________________ CM . . . . Volume XIX Number 3 . . . . September 21, 2012


Now We Are Cool.

Susann Opel-Götz. Translated by Annette Hinrichs-Pymm.
Markham, ON: Fitzhenry & Whiteside, 2012.
24 pp., hardcover, $18.95.
ISBN 978-1-55455-235-1.

Subject Headings:
Conduct of Life-Fiction-Juvenile literature.
Brothers-Fiction-Juvenile literature.

Grades 3-5 / Ages 8-10.

Review by Robert Groberman.

*** /4



"Now that we are COOL," said Leo, "we will talk like COOL people do!"

"How?" asked Mug.

"Simple. A COOL person buys a soda like this: 'Hey man, gimme a pitch-black belly blaster--and make it snappy!'"

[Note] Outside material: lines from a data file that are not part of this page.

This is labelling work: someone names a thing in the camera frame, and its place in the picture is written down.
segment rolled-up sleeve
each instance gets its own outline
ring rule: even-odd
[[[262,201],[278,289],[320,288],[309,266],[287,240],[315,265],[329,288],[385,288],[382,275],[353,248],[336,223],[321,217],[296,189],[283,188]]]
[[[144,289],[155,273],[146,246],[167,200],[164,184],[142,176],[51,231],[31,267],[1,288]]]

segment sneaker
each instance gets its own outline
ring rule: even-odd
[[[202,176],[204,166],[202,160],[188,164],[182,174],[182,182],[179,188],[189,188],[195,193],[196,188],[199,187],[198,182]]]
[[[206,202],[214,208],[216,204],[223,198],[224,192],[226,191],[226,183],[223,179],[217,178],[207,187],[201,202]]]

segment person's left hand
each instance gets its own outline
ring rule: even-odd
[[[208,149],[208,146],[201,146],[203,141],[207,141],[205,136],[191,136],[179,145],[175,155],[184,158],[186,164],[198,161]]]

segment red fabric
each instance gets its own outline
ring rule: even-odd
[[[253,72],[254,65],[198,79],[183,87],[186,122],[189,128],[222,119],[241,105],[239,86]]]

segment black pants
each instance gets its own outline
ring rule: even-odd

"What? Why would COOL people talk so weird?" wondered MUG.

In Susann Opel-Götz's picture book, Now We Are Cool, which is translated from the original German, two boys, Leo and Mug, aged about 9 or 10, explore what it would be like to be "cool." In this story, the older of the two boys, Leo, explains to Mug, the younger, what he thinks being cool is all about. In order to be cool, they will have to wear sunglasses all the time, watch scary movies, even if they, themselves, are too scared, talk cool, even if no one understands them anymore, and carry new backpacks to school so their moms will think every day is a field trip and not ask about homework.

internal art      Each of these ideas pleases Leo, but Mug seems both interested and worried because the "cool' behaviours all seem slightly corrupt, scary and otherwise wrong. He doesn't want to be "cool" if he has to watch movies he doesn't like, stop doing school work and have to listen to loud music all the time in order to ignore parents. Author Opel-Götz takes "cool" to the point where Leo is rude at a family dinner and gets "cool" friends who wear chains around their necks and spike collars around their wrists. Finally, Mug decides that being cool sounds like a lot of work. He would rather behave politely at dinner and get dessert. He doesn't like scary things because he won't be able to sleep. Mug convinces Leo that, if being cool is acting like a group of kids he doesn't like, then they should not be cool and should just be themselves and have fun.

      At no point in Now We Are Cool does Leo, who is so enamored with being "cool", really tell readers why he likes it so much. The illustrations, also by Opel-Götz, show readers that the boys are unhappy when placed in the "cool" scenario they are describing. Their final decision, to just be themselves, is the choice that makes them both happy.


Robert Groberman is a grade three teacher at Kirkbride Elementary School in Surrey, BC.